Finding Magic at UCGTCF
When I was about 12 years old, I stopped believing in magic. My family and I were in Texas visiting a family friend when I passed by a magic shop. In the shop, I accidently overheard a so-called magician reveal how to make a coin disappear. That day, I decided to give up on magic all together. I told my mom about the disappointment I felt and she threw her head back and laughed sympathetically, “Ay Jamila,” she said in Spanish, “Magic exists. Do not give up.” I have felt and believed in magic since very sparingly and very skeptically, in moments I have not been able to pinpoint. Each time, I brushed it off—choosing to ignore those feelings, pretending it did not exist. After all, hadn’t I given up on it so long ago?
But last week, amongst talk of cosmovisions, polycultures, and technological treatment in class, I felt it. And the feeling of magic was magnified after Ana Galvis, a guest speaker, concluded her profound soliloquy with, “Realize your personal story and heal it.” Since then, I have felt a profound air of magic in my life.

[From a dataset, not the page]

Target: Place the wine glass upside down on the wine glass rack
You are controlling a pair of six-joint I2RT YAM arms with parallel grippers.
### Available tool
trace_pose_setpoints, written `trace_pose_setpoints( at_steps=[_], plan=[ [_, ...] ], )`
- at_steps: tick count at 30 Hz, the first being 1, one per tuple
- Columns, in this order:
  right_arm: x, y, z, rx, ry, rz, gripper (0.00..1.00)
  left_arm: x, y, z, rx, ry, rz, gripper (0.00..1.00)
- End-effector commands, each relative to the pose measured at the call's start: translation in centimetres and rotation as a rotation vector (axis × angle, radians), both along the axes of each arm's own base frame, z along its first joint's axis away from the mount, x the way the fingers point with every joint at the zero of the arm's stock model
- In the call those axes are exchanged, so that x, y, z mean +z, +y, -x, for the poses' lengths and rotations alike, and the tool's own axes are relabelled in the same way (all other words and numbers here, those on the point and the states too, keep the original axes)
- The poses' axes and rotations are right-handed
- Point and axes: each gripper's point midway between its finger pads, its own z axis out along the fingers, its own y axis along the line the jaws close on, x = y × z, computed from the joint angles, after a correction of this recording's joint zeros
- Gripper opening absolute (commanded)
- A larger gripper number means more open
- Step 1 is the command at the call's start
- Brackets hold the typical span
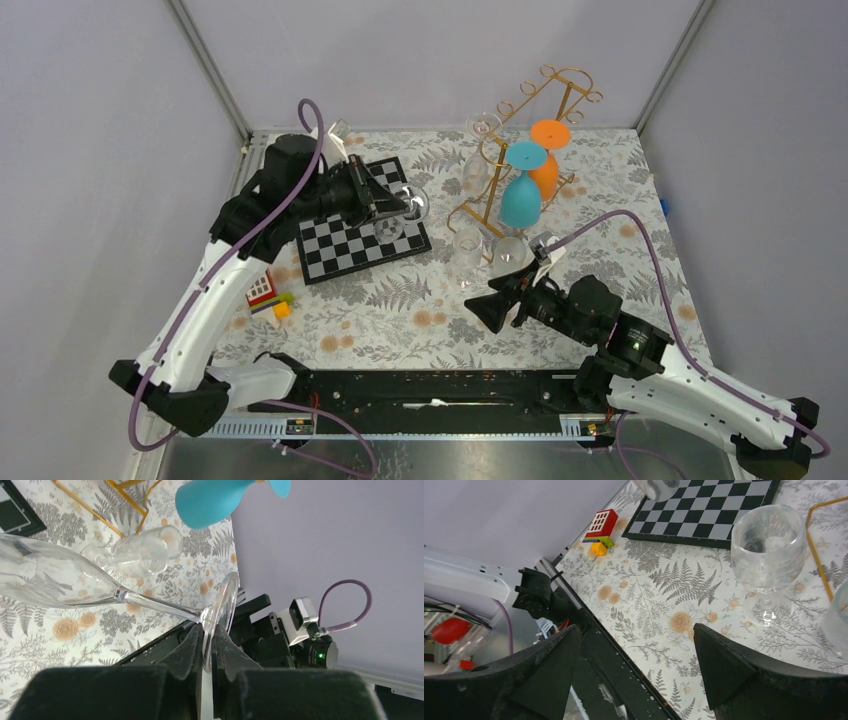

When I removed the red cabbage plant from its plastic container and placed it into the dirt this week in class, I could not describe what I felt using any other word. In that moment, I felt unified to both my maternal and paternal family members who had done this so many times before: I imagined and re-imagined different family members, both maternal and paternal, following the patterns and movements of my own hands. I imagined my mother’s sisters lifting soil up with a barreton and her carefully planting a seed: maiz, zanahoria, guinea pastura. The wind blowing through the plants on Monday at the Farm, took me back to last summer when I walked through my dad’s plot of land, pretending to inspect my dad’s limon trees with my uncle, Fidel. And four summers before that, when my maternal grandpa took me to pick guamuchiles from his trees, and eight summers before that when my paternal grandpa called me over to his mango corriente tree to show me a tarantula lightly resting on the dried leaves below. Each time I felt magic and this class helped me find and feel that once again.